La différence avec l’héritage tient au fait que ce dernier consiste en la transmission librement consentie du patrimoine d’un individu en faveur de ses héritiers en lien avec son sens de la famille et son désir de postérité, tandis que les situations ci-dessus résultent de prélèvements obligatoires et de décisions discrétionnaires de l’autorité étatique.

Moyennant quoi, Terra Nova se propose de renforcer les rentes d’État au nom de la malignité supposé de l’héritage vu comme une rente insupportable.

Une raison fallacieuse : les héritiers deviennent trop vieux

Pour bien enfoncer le clou, et coller au passage au modèle startupeur très prisé d’Emmanuel Macron, le think tank a trouvé une raison technique du plus bel effet pour justifier son dessein de piocher tant et plus dans les successions des Français : avec l’allongement de la durée de vie, l’âge moyen des héritiers est passé d’environ 40 ans en 1980 à 50 ans aujourd’hui (et 60 ans, si l’on considère l’accès à la pleine propriété suite au décès des deux parents).

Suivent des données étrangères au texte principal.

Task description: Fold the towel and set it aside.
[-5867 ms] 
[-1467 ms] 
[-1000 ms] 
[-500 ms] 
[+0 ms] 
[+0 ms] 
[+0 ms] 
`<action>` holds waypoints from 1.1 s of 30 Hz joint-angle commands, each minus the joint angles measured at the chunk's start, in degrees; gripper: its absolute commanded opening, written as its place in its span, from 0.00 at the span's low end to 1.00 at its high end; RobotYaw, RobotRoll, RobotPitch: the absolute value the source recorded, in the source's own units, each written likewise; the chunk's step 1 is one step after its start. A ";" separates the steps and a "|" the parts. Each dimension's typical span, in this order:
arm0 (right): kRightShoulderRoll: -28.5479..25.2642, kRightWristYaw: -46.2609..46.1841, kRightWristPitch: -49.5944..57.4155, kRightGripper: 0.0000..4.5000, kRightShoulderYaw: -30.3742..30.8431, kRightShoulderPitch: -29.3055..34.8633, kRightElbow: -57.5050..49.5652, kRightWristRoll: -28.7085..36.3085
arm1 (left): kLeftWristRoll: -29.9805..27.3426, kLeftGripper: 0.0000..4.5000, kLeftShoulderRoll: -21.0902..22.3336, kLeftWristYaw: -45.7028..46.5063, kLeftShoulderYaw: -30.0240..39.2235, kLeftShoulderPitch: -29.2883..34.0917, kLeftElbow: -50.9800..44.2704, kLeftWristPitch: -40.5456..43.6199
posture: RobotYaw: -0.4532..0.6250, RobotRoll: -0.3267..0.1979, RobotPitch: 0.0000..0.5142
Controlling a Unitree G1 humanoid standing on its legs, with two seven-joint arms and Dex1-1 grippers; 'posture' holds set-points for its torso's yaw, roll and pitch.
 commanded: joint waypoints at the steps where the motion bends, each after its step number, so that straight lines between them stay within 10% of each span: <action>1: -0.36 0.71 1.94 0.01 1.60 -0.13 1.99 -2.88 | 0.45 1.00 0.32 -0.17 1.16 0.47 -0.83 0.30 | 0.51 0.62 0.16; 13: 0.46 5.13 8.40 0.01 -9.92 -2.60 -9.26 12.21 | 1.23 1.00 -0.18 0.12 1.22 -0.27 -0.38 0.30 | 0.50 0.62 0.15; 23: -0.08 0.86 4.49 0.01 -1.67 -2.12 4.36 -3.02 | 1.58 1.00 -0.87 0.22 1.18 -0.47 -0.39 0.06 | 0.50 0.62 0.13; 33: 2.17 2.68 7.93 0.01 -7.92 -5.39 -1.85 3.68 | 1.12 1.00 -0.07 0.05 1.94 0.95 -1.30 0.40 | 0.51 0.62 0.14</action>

Or la concentration des patrimoines dans les mains de générations de plus en plus âgées tendrait à limiter la prise de risque entrepreneuriale. Pour Terra Nova, ces populations seraient même « peu disposées à consommer et investir », d’où la nécessité d’opérer des corrections afin de rétablir « l’efficacité économique » de la transmission des patrimoines. S’ils n’investissent ni ne consomment, on se demande ce que les héritiers de 60 ans et plus font de leur argent, mais admettons.

La proposition concrète du think tank, qui consiste à augmenter les recettes de 3 milliards d’euros (4 milliards si l’on intègre l’assurance-vie dans le dispositif) en baissant la fiscalité des petites successions et en alourdissant celle des plus importantes, aussi bien au niveau de l’abattement qu’au niveau du barème, est-elle à même d’abaisser l’âge moyen des héritiers ? Certainement pas. On voit d’ailleurs que cette histoire d’âge n’est qu’une diversion par rapport à l’obsession redistributive et égalitariste de Terra Nova puisque seuls les plus gros patrimoines sont « corrigés ».

Il est de plus parfaitement grotesque d’imaginer que l’État puisse impulser la moindre « efficacité économique » en se substituant aux choix privés des détenteurs de patrimoine, alors que ses déboires économiques, d’Orano (ex-Areva) à la SNCF en passant par ses propres comptes et j’en passe, sont un sujet constant d’hilarité et surtout de déficits.

Quant à « l’équité sociale » que Terra Nova se flatte de promouvoir toujours et partout, cette proposition a-t-elle la moindre chance d’en faire émerger le début d’un commencement ? S’il s’agit d’avoir toujours plus de chômeurs indemnisés et de populations pauvres soutenues par toujours plus de prestations sociales, sans doute, tant qu’il y aura assez d’argent des autres pour subventionner notre modèle social dangereusement exponentiel.

Mais s’il s’agit de voir la croissance repartir, le chômage refluer, le pouvoir d’achat augmenter et les individus être restaurés dans leurs possibilités de choix, leur sens des responsabilités et leur capacité de travail et d’initiative, comme cela se fait chez la plupart de nos grands voisins par des politiques conjointes de baisse des dépenses et des impôts, on peut sans risque affirmer que non. Toute notre histoire depuis 50 ans l’atteste.

Sur le web

 

  1. Terra Nova est financé pour moitié par des subventions publiques et pour le reste par des dons et du mécénat. Il est célèbre pour avoir conseillé au PS en 2012 de miser sur le vote des immigrés français, avec tous les petits accommodements délétères que l’on sait. L’an dernier, il était à la pointe de la croisade contre la viande.